### About this task
Reproduce the full listing as it stands. Images do not belong in the copy.

### Supplied data
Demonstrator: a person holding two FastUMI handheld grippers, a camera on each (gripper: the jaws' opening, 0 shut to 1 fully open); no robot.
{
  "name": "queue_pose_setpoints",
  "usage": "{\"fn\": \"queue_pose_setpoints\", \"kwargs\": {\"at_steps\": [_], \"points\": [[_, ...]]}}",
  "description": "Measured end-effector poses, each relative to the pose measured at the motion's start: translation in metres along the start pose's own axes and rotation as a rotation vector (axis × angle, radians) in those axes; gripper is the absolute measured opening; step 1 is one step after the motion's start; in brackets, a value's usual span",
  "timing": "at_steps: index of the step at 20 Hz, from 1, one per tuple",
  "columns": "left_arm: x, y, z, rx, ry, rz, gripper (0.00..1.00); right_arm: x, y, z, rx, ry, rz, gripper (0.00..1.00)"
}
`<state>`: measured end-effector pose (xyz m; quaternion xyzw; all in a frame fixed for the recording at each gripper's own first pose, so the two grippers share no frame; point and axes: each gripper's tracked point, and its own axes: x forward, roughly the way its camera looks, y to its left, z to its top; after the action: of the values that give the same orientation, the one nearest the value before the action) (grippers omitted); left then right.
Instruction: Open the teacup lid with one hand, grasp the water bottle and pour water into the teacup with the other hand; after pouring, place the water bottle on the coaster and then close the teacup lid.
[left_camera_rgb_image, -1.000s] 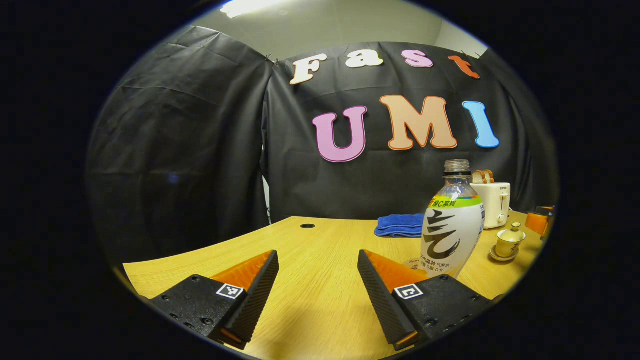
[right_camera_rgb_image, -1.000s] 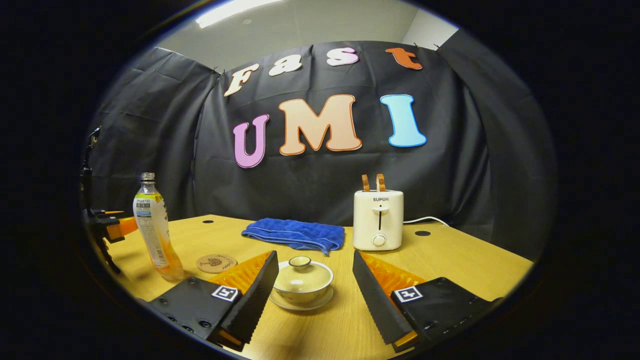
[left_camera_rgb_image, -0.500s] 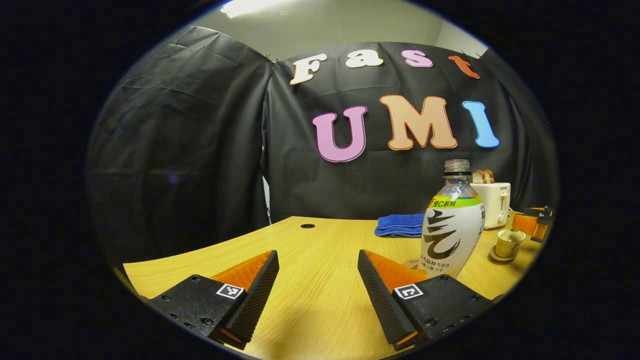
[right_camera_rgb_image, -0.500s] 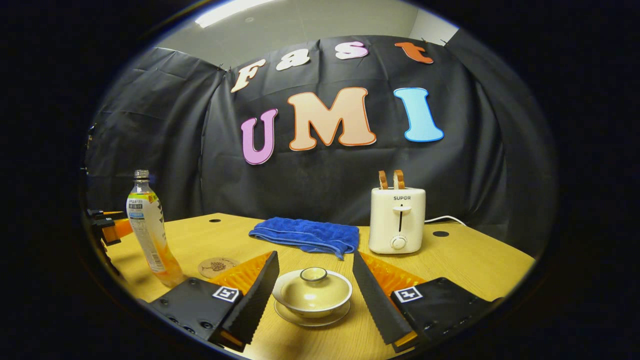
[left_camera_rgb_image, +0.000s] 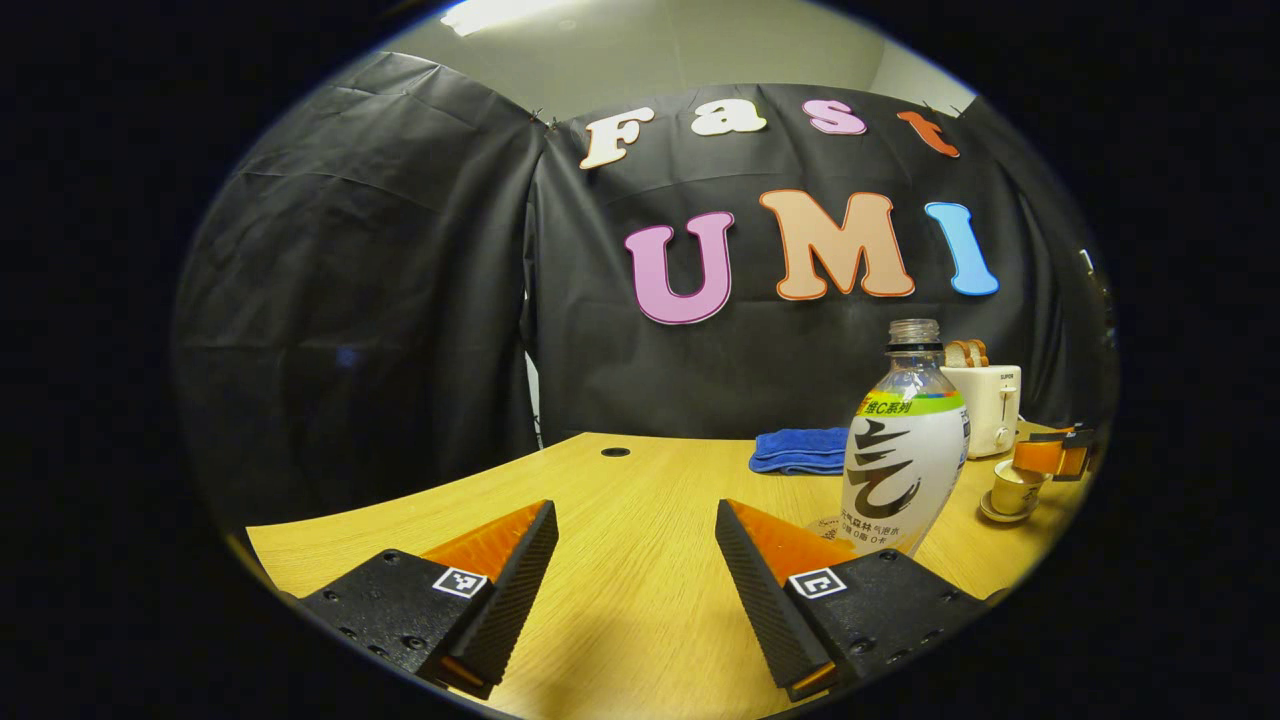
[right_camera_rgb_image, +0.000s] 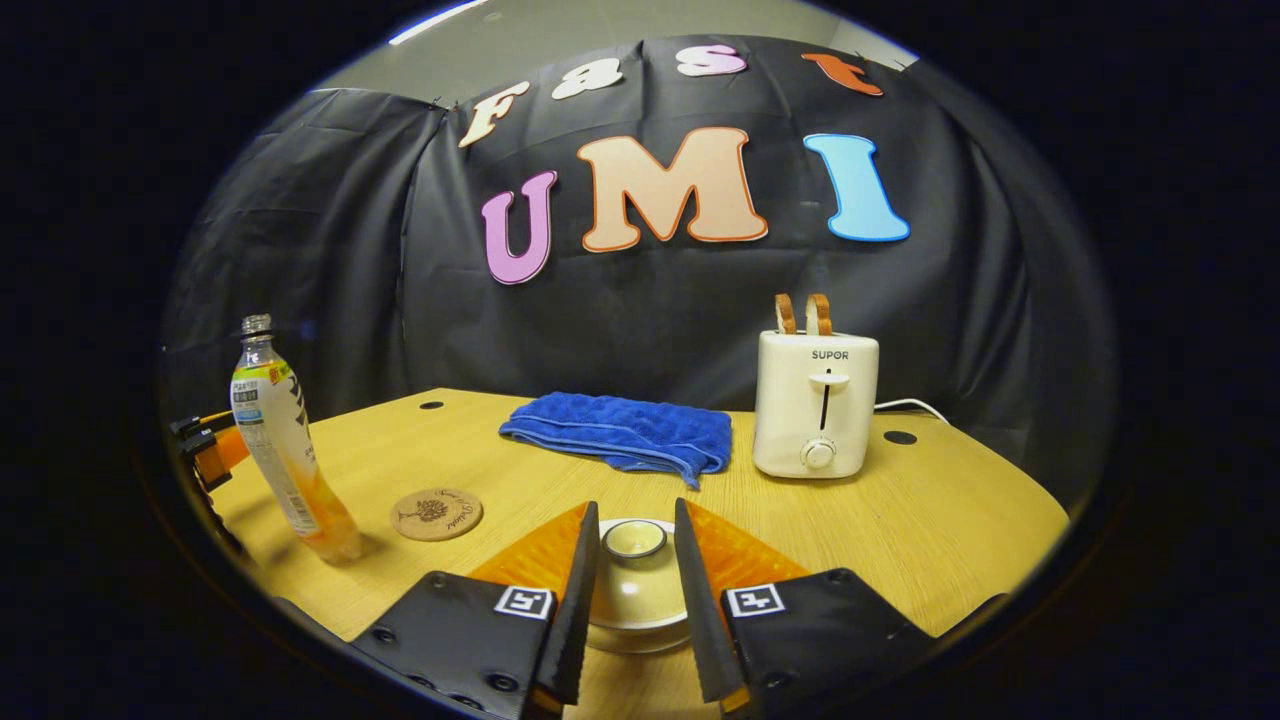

### Solution below
Demonstrator: a person holding two FastUMI handheld grippers, a camera on each (gripper: the jaws' opening, 0 shut to 1 fully open); no robot.
{
  "name": "queue_pose_setpoints",
  "usage": "{\"fn\": \"queue_pose_setpoints\", \"kwargs\": {\"at_steps\": [_], \"points\": [[_, ...]]}}",
  "description": "Measured end-effector poses, each relative to the pose measured at the motion's start: translation in metres along the start pose's own axes and rotation as a rotation vector (axis × angle, radians) in those axes; gripper is the absolute measured opening; step 1 is one step after the motion's start; in brackets, a value's usual span",
  "timing": "at_steps: index of the step at 20 Hz, from 1, one per tuple",
  "columns": "left_arm: x, y, z, rx, ry, rz, gripper (0.00..1.00); right_arm: x, y, z, rx, ry, rz, gripper (0.00..1.00)"
}
`<state>`: measured end-effector pose (xyz m; quaternion xyzw; all in a frame fixed for the recording at each gripper's own first pose, so the two grippers share no frame; point and axes: each gripper's tracked point, and its own axes: x forward, roughly the way its camera looks, y to its left, z to its top; after the action: of the values that give the same orientation, the one nearest the value before the action) (grippers omitted); left then right.
Instruction: Open the teacup lid with one hand, grasp the water bottle and pour water into the teacup with the other hand; after pouring, place the water bottle on the coaster and then close the teacup lid.
[left_camera_rgb_image, -1.000s] 
[right_camera_rgb_image, -1.000s] 
[left_camera_rgb_image, -0.500s] 
[right_camera_rgb_image, -0.500s] 
[left_camera_rgb_image, +0.000s] 
[right_camera_rgb_image, +0.000s] 

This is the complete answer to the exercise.